Just another quick example we had on our service, someone with a very rare and interesting disease, because the genetic basis of it was unknown, and this was the 1980s and not much was known about genetics. It was hairy cell leukemia, which is now better understood, and everyone was so fascinated with this “fascinoma” that they failed to see that there was this woman lying alone in the bed, never having visitors, and in pain, right? So that completely went by them. And on rounds, I said, well, what about a little bit of pain medication for and they very happily did that, but it was stunning to me how they saw the disease and didn't see the person. So I could go on and on about this.

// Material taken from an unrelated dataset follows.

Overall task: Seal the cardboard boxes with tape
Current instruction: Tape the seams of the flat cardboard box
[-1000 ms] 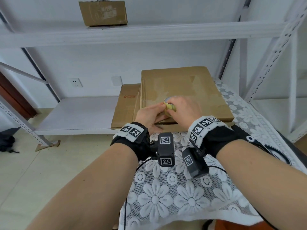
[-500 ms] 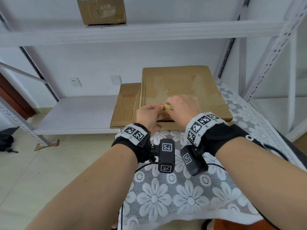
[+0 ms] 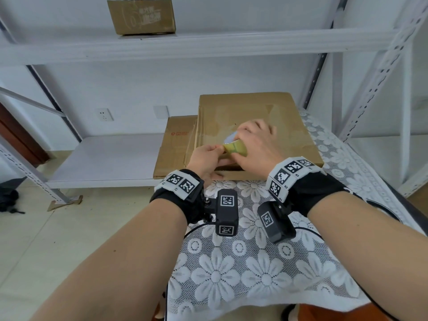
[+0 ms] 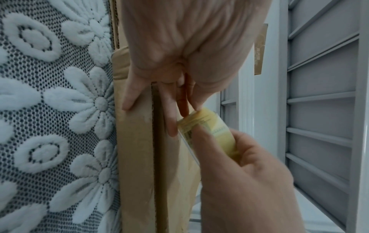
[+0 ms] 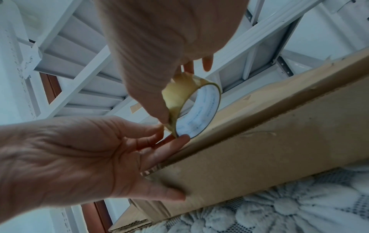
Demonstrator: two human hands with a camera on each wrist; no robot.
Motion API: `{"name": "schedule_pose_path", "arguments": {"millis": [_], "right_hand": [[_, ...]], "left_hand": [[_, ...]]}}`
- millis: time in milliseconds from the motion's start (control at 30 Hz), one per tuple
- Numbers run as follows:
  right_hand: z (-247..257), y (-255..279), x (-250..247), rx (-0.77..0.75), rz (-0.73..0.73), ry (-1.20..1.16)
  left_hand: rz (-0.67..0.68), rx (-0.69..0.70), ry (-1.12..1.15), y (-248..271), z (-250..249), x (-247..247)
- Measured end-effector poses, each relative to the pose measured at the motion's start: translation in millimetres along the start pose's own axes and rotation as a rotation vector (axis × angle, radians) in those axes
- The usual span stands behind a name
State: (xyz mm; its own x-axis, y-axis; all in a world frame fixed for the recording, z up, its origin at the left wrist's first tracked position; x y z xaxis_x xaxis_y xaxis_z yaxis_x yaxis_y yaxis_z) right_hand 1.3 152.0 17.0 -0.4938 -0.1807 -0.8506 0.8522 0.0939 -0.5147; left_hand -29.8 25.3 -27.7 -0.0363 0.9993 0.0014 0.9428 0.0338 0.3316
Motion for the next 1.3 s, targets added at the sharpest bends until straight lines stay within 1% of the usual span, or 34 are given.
{"name": "schedule_pose_path", "arguments": {"millis": [100,167,300,367,667,767,867,1000,1067,1167,1300], "right_hand": [[-1.9,1.6,-0.7,0.017,0.101,-0.07],[-1.8,1.8,-0.3,0.013,0.115,-0.098],[0.8,0.7,0.7,0.021,0.093,-0.063],[1.7,-0.5,-1.0,0.045,0.086,-0.084],[-4.9,-5.4,1.8,0.223,0.135,-0.215],[-6.1,-7.7,2.6,0.233,0.101,-0.221],[-5.3,-9.8,4.3,0.238,0.099,-0.239],[-7.6,-11.6,8.1,0.261,0.096,-0.306],[-9.8,-10.9,7.9,0.274,0.094,-0.315],[-11.9,-8.9,6.7,0.278,0.1,-0.31],[-11.4,-10.2,7.0,0.267,0.103,-0.296]], "left_hand": [[-0.016,0.037,-0.031,2.0,0.5,0.7],[-0.043,0.068,-0.055,2.0,-1.0,1.8],[-0.051,0.067,-0.068,1.7,-5.6,4.0],[-0.047,0.067,-0.067,1.9,-6.7,4.6],[0.012,0.073,-0.016,2.8,-4.3,2.1],[0.036,0.069,0.012,1.9,-3.7,0.6],[0.049,0.075,0.013,0.8,-3.2,-1.0],[0.033,0.086,0.02,0.3,-4.3,-1.1],[0.029,0.074,0.053,1.0,-4.7,-2.1],[0.06,0.043,0.124,3.0,-3.4,-2.7],[0.09,0.073,0.082,5.7,-3.1,-3.6]]}}
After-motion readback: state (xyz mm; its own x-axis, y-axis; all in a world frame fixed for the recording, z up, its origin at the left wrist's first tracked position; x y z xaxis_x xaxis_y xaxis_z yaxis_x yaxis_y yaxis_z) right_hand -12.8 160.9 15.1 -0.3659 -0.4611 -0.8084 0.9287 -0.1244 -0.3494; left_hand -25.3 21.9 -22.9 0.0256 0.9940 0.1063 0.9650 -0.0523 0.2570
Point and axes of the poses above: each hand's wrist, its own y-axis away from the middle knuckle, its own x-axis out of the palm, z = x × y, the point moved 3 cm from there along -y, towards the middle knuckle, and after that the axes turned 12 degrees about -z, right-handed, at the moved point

I think the awakening for me there's one event. I had a patient who I had been caring for for more than 10 years, and knew him, really liked each other, we shared a lot of interests. And he came into the office one day and said, you know, it's kind of hard to say, but ever since you got this new computer system — I mean, I really like you as a doctor, and part of what I like is that you're a really good listener, but ever since you got this new computer system, I just kind of feel like you haven't been listening in the same way, and thought I should tell you. My first feeling was kind of this sense of someone kind of stabbing me through the heart, because my professional identity is I teach communication skills and this kind of mindless lapse, is it was just — and then I was just like, suddenly, really grateful, because he actually pointed out something that was really true. And so my fix in that moment was to say, OK, I'm going to try this little experiment for the first minute or minute and a half of every visit. I'm not going to turn on the computer, I'm not going to do anything but look this person in the eye and just listen to what they have to say, and, you know, interrupt if I need to after a minute or so. I discovered several things. One is that I actually remembered what patients said better. The second is that the visits were no longer. And the third was, I felt a lot better at the end of the day. I felt a sense of lightness and like I was really doing the job I was supposed to be doing. And that sense of gratitude really kind of, I don't know, it kind of cut through a lot of the, for lack of a better word, crap that one has to do when interacting with the health care system and everything else. I've continued doing that, that's just became a habit. I think of it as a like a little mini-rebellion, because we were taught in the E-record training, that the first thing you do when you go into the room is you turn on the computer and you log in. And I thought, wait a second, they're not going to send me to jail if I don't do that, and let's just see what happens. So for me, that was a mindfulness exercise, right? It was deciding to be present, attentive, curious, with a beginner's mind, and doing that intentionally. And that, for me, is the most important step, is that intention.